Transformismo numa discoteca de Lisboa: loucura ou cultura?

O Finalmente Club, inaugurado em 1976, é ainda hoje o único espaço em Lisboa com espetáculos de transformismo 365 dias por ano. Ex-libris desta prática artística na capital, foi também responsável, juntamente com outros estabelecimentos, como o Trumps e o Bric, pela criação do “roteiro gay” de Lisboa, situando-o no Príncipe Real. Investigador da NOVA FCSH faz uma análise etnomusicológica dos seus espectáculos.

Podem chamar loucura, mas achamos que o que fazemos é cultura”, afirmou Fernando Santos (de nome artístico “Deborah Krystal”), diretor artístico e transformista no Finalmente Club, a Marco Roque de Freitas, no âmbito da sua tese de mestrado em Ciências Musicais (2013) da NOVA FCSH. Este investigador analisou a performance do transformismo apresentada neste espaço no verão de 2013, alicerçado num enquadramento histórico dos últimos 40 anos, numa relação entre a música, o género e a sexualidade. Focou-se também nos processos de sociabilização – “engates” – promovidos entre os clientes deste espaço.
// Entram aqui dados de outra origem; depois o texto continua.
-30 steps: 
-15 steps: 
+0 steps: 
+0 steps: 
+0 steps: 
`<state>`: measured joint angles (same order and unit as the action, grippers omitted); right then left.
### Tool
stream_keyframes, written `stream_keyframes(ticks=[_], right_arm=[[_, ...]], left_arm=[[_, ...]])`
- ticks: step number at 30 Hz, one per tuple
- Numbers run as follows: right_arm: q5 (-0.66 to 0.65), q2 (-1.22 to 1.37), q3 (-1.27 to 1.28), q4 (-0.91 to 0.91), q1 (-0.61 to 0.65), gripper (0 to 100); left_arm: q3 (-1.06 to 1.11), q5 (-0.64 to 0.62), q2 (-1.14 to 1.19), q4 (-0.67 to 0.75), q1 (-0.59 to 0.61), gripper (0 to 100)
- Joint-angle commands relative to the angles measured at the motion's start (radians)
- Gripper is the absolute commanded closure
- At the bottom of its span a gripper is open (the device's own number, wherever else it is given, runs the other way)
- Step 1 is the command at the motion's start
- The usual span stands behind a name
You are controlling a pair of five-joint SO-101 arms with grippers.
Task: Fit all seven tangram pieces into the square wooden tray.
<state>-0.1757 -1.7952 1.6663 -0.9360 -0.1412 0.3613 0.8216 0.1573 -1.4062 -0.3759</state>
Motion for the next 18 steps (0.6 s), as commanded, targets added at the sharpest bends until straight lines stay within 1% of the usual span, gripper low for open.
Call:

A citação resume o desejo de os transformistas voltarem a ser bem vistos pelo público e a crítica – como atores e não pessoas “com problemas identitários”.

No contexto do pós-25 de abril de 1974, o transformismo deixou de estar confinado ao Carnaval, ao teatro e às festas privadas, institucionalizando-se enquanto espetáculo público. O Scarllaty Club, na Rua de São Marçal, foi a primeira casa de transformismo a abrir portas em 1975. Seguiu-se, entre outros, o Finalmente Club, em 1976. No entanto, a partir da segunda metade da década de 1980, os transformistas, até então bem vistos, começaram a ser recriminados e equiparados aos “travestis de rua”, fruto de estigmas relacionados com o VIH e a homossexualidade.

Com o objetivo de mudar a opinião pública em geral, os transformistas do Finalmente Club seguem um conjunto de regras com vista a criarem espetáculos estruturados. Vêem-se, acima de tudo, como artistas que sobem ao palco para interpretar uma personagem que nada tem a ver com a sua sexualidade no dia-a-dia. Três anos após a escrita desta tese, numa altura em que se celebra o quadragésimo aniversário do Finalmente Club, afirma hoje o investigador que o transformismo em Lisboa voltou a ser reconhecido como espetáculo de “qualidade” em que a “loucura” parece ter sido reconhecida, por fim, como cultura”.

 

Legenda da imagem: cartaz do Finalmente Club por ocasião da celebração dos 40 anos deste espaço.